64 DURING, Élie (2013). «Calvin et Hobbes, Le monde comme expérimentation», Philosophie

magazine, Spécial bande dessinée : La vie a-t-elle un sens?, Hors série n°15, France :Philo Éditions, p.21

Figure 28 : La double identité de la peluche dans Calvin & Hobbes 65

Les gestes de Hobbes ont donc un effet bien réel que les adultes peuvent constater. Le tigre est un être indépendant, il n’est pas la chose de Calvin, les deux être sont égalitaires. Ainsi, Hobbes n’hésite pas à émettre des avis sur les jeux de son compagnon, à critiquer les actions du gamin, à se positionner contre lui s’il le faut. En revanche, les deux personnages sont extrêmement complices et ce, du début de la série jusqu’à la dernière case publiée. Selon During toujours, Hobbes serait donc une nouvelle possibilité d’appréhender le monde.

Son altérité réelle tient à ce qu’il incarne un autre principe de réalité que celui des parents ou de l’école, une autre version de l’humanité adulte : une version naturaliste, à la fois animale et rationnelle, qui fait concurrence aux modèles de socialisation habituels. […]

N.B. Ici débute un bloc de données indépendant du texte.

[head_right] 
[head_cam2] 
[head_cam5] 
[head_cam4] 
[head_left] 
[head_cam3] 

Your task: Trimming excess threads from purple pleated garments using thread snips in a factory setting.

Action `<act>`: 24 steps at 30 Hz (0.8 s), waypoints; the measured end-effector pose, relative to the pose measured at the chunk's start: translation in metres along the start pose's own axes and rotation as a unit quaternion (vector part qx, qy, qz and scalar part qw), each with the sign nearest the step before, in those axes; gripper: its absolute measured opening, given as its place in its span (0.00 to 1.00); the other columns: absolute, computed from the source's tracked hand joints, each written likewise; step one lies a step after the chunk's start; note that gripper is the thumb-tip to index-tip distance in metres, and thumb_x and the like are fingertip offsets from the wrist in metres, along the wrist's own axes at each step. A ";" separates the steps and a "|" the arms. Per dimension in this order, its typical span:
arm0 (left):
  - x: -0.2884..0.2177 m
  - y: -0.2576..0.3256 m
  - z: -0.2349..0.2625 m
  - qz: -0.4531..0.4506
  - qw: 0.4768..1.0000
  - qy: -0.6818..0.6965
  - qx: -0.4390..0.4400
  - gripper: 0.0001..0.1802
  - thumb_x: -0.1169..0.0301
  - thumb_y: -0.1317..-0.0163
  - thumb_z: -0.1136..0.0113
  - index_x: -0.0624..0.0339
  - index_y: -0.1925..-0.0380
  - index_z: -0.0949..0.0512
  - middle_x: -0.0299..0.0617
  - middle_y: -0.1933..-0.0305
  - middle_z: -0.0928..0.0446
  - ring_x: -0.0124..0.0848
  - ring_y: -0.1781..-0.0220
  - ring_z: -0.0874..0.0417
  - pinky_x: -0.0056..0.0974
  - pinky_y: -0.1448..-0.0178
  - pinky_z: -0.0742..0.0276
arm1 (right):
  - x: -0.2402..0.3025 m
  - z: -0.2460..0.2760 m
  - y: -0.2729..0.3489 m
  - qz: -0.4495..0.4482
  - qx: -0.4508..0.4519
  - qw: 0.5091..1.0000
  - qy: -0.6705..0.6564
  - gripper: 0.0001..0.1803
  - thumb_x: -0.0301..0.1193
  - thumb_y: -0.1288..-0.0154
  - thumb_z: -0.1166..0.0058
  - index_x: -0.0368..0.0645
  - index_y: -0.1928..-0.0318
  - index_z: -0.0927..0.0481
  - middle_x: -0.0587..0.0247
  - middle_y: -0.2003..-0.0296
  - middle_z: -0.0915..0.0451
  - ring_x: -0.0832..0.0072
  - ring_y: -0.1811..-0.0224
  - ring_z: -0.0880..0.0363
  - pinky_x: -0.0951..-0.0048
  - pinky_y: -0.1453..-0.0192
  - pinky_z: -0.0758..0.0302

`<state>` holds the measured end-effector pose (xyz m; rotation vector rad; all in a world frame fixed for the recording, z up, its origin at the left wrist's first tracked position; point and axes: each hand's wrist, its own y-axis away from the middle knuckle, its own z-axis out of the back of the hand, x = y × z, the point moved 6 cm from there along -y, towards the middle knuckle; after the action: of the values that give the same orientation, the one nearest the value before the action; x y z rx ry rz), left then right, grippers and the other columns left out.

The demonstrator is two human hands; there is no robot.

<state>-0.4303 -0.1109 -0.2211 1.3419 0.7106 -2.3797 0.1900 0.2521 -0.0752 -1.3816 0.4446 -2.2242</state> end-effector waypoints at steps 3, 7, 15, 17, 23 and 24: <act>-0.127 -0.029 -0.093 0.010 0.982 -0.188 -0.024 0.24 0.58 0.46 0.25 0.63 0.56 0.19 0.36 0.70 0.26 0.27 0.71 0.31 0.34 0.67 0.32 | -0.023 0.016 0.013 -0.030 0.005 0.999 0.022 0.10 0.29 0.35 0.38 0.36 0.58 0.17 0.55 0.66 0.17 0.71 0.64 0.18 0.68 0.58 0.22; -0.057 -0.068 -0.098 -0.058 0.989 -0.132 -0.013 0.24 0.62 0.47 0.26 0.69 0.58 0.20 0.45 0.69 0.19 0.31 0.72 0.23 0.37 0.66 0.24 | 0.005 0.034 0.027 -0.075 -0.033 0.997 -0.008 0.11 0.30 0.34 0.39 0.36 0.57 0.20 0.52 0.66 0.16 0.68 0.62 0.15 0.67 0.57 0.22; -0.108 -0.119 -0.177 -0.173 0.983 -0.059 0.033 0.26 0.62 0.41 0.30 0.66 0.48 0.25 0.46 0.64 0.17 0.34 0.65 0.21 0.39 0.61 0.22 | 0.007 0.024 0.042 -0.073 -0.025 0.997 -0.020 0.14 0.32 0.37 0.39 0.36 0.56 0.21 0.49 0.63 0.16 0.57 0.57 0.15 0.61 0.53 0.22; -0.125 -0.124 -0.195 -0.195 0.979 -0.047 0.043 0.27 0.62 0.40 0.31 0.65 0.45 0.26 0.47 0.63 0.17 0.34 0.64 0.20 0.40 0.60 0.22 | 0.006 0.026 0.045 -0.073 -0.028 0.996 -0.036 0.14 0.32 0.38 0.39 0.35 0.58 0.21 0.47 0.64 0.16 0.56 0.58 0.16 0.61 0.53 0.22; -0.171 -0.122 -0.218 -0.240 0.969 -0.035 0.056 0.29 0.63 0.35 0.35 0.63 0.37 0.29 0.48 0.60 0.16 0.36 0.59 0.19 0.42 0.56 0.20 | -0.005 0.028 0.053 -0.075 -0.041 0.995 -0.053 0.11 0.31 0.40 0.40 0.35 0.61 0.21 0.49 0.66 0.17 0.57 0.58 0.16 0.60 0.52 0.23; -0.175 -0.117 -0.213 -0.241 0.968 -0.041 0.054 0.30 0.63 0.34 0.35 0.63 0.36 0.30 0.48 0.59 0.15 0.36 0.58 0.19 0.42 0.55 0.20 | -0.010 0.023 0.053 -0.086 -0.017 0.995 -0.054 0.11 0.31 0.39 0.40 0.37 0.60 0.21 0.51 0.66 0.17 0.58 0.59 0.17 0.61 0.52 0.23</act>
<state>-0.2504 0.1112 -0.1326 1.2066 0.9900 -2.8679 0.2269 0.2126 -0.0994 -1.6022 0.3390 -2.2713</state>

Pour devenir ce qu’il est, pour s’affirmer comme différent dans un monde décidément trop uniforme, Calvin traverse la barrière des espèces et absorbe, tel un chaman, la perspective du tigre.66

La bande dessinée sied bien au réalisme magique grâce à l’association entre le texte et l’image. En effet, le dessin permet de voir et de comprendre rapidement plusieurs niveaux de sens ou de points de vue, de façon subtile. Le lecteur n’a pas besoin d’une note explicative. De par sa clarté, le dessin révèle sans devoir expliquer les ficelles de l’histoire. La confiance est donc donnée au lecteur, c’est à lui de voir le merveilleux comme faisant partie du réel de l’histoire. Peu importe si les codes sont différents du monde dans lequel nous vivons, ils doivent simplement être cohérents au sein du monde fictionnel. Calvin accepte que Hobbes soit un vrai tigre devant lui et un jouet devant ses parents. Le lecteur fait de même. Si c’est accepté au sein de la fiction, il n’y a donc pas besoin d’une conclusion pour savoir si la tension Calvin-Hobbes est résolue ou non. Elle existe, c’est tout.